(2 of 5)
Two or three hills ahead of us, across a series of steep slopes and gulches, was the highest ground in the area. The Colonel ordered Captain J. Kelly and Captain Morris Belisle to take that hill. Off they went, with two companies of men.
It was now 5:15 a.m. We had light enough to see our little Honey tanks emerging from dust clouds in our rear and going into position below us. German observers also saw the tanks.
From some place far away came a whining roar, and the whole sky seemed to be screaming toward us. Something like the sound of a dozen railway trains thrashed overhead, and the slope back of the tanks erupted. Soldiers looked up wide-eyed, and one said: "That must be that six-barreled rocket gun." (Prisoners had told us of this new German weapon, some with six barrels, some with five, on a revolving, electrically driven cylinder, firing five or six rocket shells almost simultaneously.) Our Honey tanks began climbing up the slope toward us, "Goddamn them," said an infantry officer, "why don't they stay down in that draw where they're protected? They'll only bring fire down on us by coming up here."

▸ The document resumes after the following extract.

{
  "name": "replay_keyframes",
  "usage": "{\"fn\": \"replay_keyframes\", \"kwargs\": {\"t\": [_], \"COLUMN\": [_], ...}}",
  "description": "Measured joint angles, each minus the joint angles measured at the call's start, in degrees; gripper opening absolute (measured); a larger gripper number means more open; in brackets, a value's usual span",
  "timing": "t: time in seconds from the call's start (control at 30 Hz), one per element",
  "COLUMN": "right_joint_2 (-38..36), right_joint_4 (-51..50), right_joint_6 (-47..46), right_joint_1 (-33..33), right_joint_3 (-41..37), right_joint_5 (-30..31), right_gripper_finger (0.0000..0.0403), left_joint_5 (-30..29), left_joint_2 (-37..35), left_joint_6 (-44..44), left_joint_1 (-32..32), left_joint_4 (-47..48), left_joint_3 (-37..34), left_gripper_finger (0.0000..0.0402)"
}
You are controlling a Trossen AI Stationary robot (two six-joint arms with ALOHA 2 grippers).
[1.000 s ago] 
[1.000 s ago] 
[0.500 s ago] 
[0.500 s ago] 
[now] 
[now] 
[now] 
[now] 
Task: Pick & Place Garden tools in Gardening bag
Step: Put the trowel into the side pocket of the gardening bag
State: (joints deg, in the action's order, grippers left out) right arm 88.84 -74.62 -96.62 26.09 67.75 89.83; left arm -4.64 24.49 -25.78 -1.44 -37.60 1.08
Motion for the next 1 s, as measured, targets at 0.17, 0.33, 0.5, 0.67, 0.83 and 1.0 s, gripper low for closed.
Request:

The White House. We began moving forward. Officers yelled: "Scatter! You want to all get killed at once?" We panted up a big hill. In the middle of an almond orchard we came out on another crest. Here, with two walkie-talkies, the Colonel again set up his command post.
Below us was a deep ravine clothed in low bushes. On the other side of the ravine was a steep hillthe one which Captains Kelly and Belisle had already gone ahead to take. Kelly's company and a company from another battalion were on the slope nearest us; Belisle's company was on the rear slope, out of our sight.
Near the end of a sharp cliff on this hill was a white house, and we promptly nicknamed the hill White House Hill. We could see Kelly's men climbing from the ravine to the lower slopes of the hill. We could also see some of the enemy, but Kelly could not see them. Near the white house was an enemy machine gun. Enemy soldiers came out of the house, some going to the machine gun and some creeping on their bellies to the edge of the cliff.
Kelly might be ambushed. We tried to warn him, but our walkie-talkie couldn't pick him up. The Colonel was very worried. He conferred with Captain Bernard Kotin, an artillery observer, about the possibility of hitting the enemy without hitting our own men. "At least we could burn 'em out of that white house if you could land a shell on top there," said the Colonel to Kotin. "Pretty narrow target, though," he added. Kotin decided to try a smoke shell first and gave the range.
The first shell was far to the left of the target. The next bud of smoke was right in back of the white house. Kotin squealed with delight and snapped out his next order: "Fire H.E. [high explosive]. Repeat range. Fire when ready."
Flame flashed in front of the white house. Our shell struck home.
"Look at 'em run," yelled the Colonel. We thought that Kelly's company had been saved. We were wrong.